Site information
- Type: RAF Listening station
- Owner: Ministry of Defence
- Operator: Royal Air Force

Location
- RAF Flowerdown Shown within Hampshire RAF Flowerdown RAF Flowerdown (the United Kingdom)
- Coordinates: 51°03′36″N 1°20′42″W﻿ / ﻿51.060°N 1.345°W

Site history
- Built: 1918
- In use: 1918-1979, 1986-Present

= RAF Flowerdown =

Former Royal Air Force station in Hampshire, England

Royal Air Force Flowerdown or more simply RAF Flowerdown was a Royal Flying Corps, Royal Air Force and finally Royal Navy non-flying station located in Hampshire, England.

The Royal Flying Corps (RFC) School for Wireless Operators moved from Farnborough to Flowerdown, later RAF Flowerdown in 1918. From April 1926 the Electrical and Wireless School, part of 23 Group, Inland Area, was located at Flowerdown. The apprentice training school moved from Flowerdown to Cranwell in 1929 and the RNAS moved into Flowerdown which remained as a wireless station until 1956. It was never an airfield but it was bombed twice in one week.
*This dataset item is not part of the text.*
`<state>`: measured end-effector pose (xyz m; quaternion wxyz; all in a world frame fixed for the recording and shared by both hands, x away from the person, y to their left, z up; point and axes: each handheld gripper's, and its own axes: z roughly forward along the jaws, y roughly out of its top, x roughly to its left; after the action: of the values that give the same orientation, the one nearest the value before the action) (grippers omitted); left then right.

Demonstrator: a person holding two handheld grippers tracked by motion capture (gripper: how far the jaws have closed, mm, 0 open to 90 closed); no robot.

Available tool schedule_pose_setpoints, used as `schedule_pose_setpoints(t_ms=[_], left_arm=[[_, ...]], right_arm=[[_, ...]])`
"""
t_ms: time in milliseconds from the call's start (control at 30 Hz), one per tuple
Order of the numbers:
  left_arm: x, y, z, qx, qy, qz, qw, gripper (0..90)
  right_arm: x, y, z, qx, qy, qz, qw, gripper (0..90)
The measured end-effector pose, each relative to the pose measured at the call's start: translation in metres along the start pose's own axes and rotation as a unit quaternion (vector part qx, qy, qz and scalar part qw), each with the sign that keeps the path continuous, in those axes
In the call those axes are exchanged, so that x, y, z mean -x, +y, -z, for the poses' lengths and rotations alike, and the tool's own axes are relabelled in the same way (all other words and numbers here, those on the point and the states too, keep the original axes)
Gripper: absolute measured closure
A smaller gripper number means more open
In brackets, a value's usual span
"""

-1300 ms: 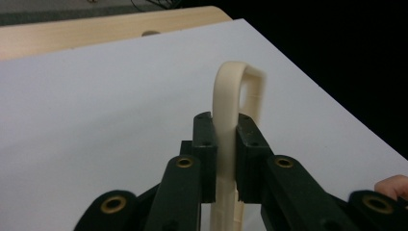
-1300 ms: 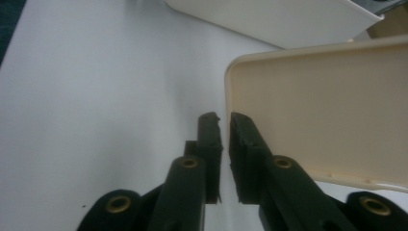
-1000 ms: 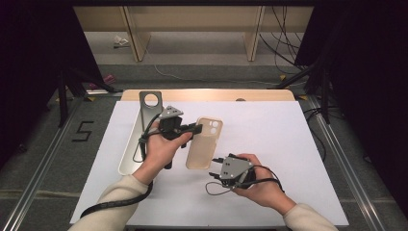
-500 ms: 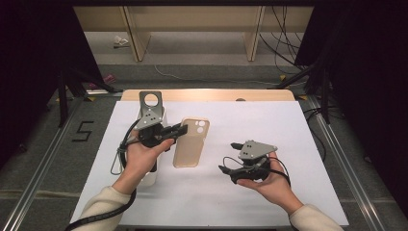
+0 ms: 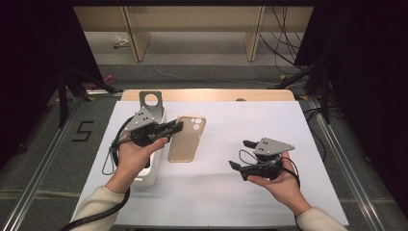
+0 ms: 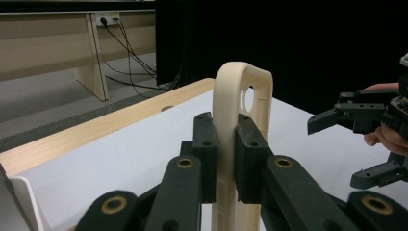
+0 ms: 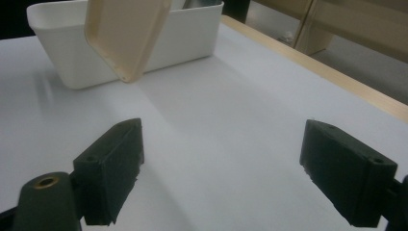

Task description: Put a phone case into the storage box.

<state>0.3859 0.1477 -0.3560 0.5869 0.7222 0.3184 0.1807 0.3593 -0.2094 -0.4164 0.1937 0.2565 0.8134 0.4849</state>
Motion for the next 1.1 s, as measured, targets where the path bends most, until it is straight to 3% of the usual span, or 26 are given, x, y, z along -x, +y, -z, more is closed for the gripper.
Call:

During the Second World War, Flowerdown was one of a number of listening stations around the country that fed information into Bletchley Park with staff working 12-hour shifts listening to Morse code which was then used to decipher the German codes.
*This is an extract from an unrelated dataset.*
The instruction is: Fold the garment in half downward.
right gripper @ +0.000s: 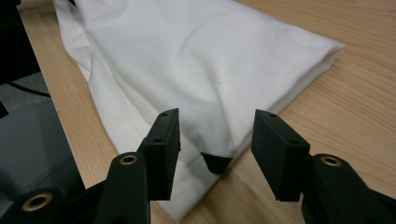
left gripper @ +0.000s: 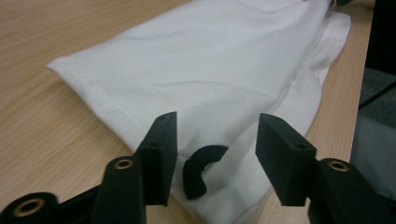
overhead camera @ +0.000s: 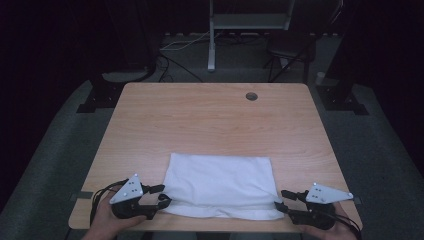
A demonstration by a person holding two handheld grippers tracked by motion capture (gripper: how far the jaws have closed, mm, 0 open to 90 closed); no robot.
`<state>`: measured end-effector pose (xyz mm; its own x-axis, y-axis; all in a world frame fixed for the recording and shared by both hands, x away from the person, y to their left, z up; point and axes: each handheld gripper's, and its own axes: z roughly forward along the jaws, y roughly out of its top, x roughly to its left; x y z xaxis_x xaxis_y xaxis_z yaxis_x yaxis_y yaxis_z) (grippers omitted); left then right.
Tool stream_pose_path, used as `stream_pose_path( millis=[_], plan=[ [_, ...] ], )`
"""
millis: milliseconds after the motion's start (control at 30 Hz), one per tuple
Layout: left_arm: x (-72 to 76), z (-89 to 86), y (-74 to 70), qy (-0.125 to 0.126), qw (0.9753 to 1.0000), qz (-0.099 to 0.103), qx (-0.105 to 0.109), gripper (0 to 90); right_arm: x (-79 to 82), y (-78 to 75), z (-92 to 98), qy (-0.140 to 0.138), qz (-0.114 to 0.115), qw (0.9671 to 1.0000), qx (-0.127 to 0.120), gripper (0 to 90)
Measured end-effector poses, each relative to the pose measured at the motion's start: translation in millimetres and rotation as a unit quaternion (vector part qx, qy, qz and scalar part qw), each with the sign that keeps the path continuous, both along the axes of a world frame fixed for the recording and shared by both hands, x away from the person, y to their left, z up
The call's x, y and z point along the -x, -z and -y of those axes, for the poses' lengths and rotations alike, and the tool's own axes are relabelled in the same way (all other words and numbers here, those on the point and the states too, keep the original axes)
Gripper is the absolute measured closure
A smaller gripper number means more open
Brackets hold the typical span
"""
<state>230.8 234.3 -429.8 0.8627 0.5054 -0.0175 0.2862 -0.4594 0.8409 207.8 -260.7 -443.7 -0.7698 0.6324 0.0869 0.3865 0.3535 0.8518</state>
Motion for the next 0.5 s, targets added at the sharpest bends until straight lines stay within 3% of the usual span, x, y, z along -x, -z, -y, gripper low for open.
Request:
stream_pose_path(
  millis=[500],
  plan=[
    [-6.2,10.0,4.0,-0.003,0.9994,-0.009,-0.034,73.4,-5.1,4.8,-7.0,0.000,-0.014,0.9999,0.002,52.4]
  ],
)
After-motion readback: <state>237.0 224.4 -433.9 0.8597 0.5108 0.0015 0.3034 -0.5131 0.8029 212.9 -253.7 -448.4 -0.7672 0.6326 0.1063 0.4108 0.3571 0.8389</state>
In 1956 the site was taken over by GCHQ's Composite Signals Organisation as a large HF listening station. It closed in the late 1970s.

In 1986 the site became the new depot for the Light Division when they moved from Peninsula Barracks, Winchester and was named Sir John Moore Barracks. The barracks went on to become the home of the Army Training Regiment, Winchester.